Malfoy watched him warily, almost as though he'd scared him for the first time since his arrival, and he sat down heavily in a nearby armchair, lips curled in a sneer as he shook his head.

It was the twenty-seventh of July, his seventeenth birthday just days away, the trial not far behind it. Cassiopeia had told them the night before that the Dark Lord wanted to see them later that evening, and a stone had formed in his gut since. She'd also left him dragon-hide boots and a robe that Tom said were enchanted with shielding charms, anti-detection wards, and tracking and silencing spells.

He hadn't laid eyes on Voldemort outside a dream since the day he'd realised he was a Horcrux.

'Why does he look so… Young?' Harry wondered intentionally for the first time.

'The first Horcrux slowed things down, slightly... The second more so… What would the point of immorality be if you continued to age? That was part of the reasoning behind-' Tom hesitated, then continued, 'Behind there being seven.'

Harry didn't say anything for a moment, lips tight, 'So… If he made seven on purpose… What about- what about you? Are you… Eight?'

'I don't know.'

Harry got the sense he really hated not knowing.

Pansy and Draco escorted them back to their room when it was nearly time to meet the Dark Lord. Tom had speculated that he was finally going to broach the topic of the headmaster, but the gear Cassiopeia had left them to wear had stumped him.

Harry examined the robes again, deep black with silver buttons, heavily enchanted. He cautiously pulled it over the top of his white button-down shirt to find it fit like a glove. The boots were the same.

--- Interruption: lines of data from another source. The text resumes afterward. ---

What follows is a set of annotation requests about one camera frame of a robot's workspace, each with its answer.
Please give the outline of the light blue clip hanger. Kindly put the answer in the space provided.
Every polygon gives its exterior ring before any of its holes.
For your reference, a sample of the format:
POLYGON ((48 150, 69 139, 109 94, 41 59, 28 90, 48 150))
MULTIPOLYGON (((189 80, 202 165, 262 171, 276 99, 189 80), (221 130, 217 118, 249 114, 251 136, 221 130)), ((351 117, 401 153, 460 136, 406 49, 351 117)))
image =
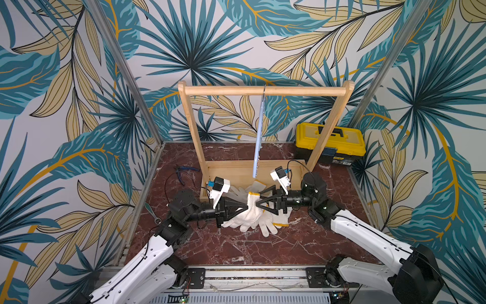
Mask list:
POLYGON ((261 104, 259 108, 259 115, 258 115, 258 124, 257 124, 257 135, 256 135, 256 144, 254 149, 254 161, 253 161, 253 171, 252 177, 255 179, 258 175, 258 164, 259 164, 259 151, 261 149, 261 142, 263 138, 263 116, 265 114, 265 103, 266 103, 266 95, 265 95, 266 87, 263 87, 263 94, 261 97, 261 104))

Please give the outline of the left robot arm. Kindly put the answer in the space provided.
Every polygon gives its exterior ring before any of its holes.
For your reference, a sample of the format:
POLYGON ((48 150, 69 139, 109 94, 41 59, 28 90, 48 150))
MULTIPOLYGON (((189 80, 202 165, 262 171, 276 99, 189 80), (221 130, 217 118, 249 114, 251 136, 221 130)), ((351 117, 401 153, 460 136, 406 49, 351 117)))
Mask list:
POLYGON ((254 196, 246 203, 222 197, 214 205, 200 202, 190 190, 179 191, 169 203, 168 217, 140 252, 108 282, 72 303, 146 303, 161 290, 186 284, 188 267, 175 254, 192 235, 191 222, 215 220, 218 226, 236 216, 254 219, 254 196))

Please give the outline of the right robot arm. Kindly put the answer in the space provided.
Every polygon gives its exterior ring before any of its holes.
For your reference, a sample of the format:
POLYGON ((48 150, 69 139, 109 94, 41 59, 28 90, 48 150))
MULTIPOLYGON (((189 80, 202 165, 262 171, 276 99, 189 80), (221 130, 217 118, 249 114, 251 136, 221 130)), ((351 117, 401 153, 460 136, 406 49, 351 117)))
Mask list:
POLYGON ((279 215, 290 207, 306 207, 318 225, 340 234, 377 258, 380 263, 367 263, 337 255, 317 274, 308 274, 310 284, 343 287, 357 283, 393 295, 400 303, 433 303, 444 286, 434 254, 424 245, 413 247, 388 236, 363 222, 327 196, 323 179, 306 173, 299 190, 291 190, 287 171, 278 167, 271 177, 279 183, 272 195, 256 205, 279 215))

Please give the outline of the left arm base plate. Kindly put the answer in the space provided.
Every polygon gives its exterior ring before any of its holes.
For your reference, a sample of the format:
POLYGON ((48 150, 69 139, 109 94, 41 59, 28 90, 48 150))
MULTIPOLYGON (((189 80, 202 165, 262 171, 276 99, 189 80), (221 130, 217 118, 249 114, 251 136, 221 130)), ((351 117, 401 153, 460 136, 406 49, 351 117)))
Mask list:
POLYGON ((205 268, 188 268, 176 271, 168 265, 162 265, 154 272, 154 282, 158 290, 182 289, 202 290, 205 285, 205 268))

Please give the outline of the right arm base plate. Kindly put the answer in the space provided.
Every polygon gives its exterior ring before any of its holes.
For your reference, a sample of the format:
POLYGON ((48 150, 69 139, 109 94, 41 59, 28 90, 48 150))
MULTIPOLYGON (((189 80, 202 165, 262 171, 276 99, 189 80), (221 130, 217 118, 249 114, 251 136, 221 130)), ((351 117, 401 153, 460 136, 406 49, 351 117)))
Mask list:
POLYGON ((345 282, 337 270, 326 267, 305 268, 310 288, 357 288, 358 283, 345 282))

'Why would we need this?' Harry asked for the second time, 'Are we fighting?'

The Boy Who Lived examined himself in the mirror. He was paler, thinner, but not unhealthily so. Cassiopeia's boot camp every other night combined with the work he'd put in while still at Hogwarts had made him faster, lithe. His eyes were sunken from the perpetual lack of sleep; the dark rings making the green of them pop, particularly against the heavy black robes. His hair had grown past his ears, desperately needing a cut.

'…I don't know…'

Narcissa collected them and brought them to the double doors that led to the usual dining room when the time came, and he held his breath as Tom pushed them open, the thread in his abdomen pulling them into the room.

'Is… Does it feel like that because you're a Horcrux?' Harry sat down at the table without looking up, he knew Voldemort was in the room. His peripherals told him that Nagini wasn't.

There were objects on the table, but he didn't look directly at them.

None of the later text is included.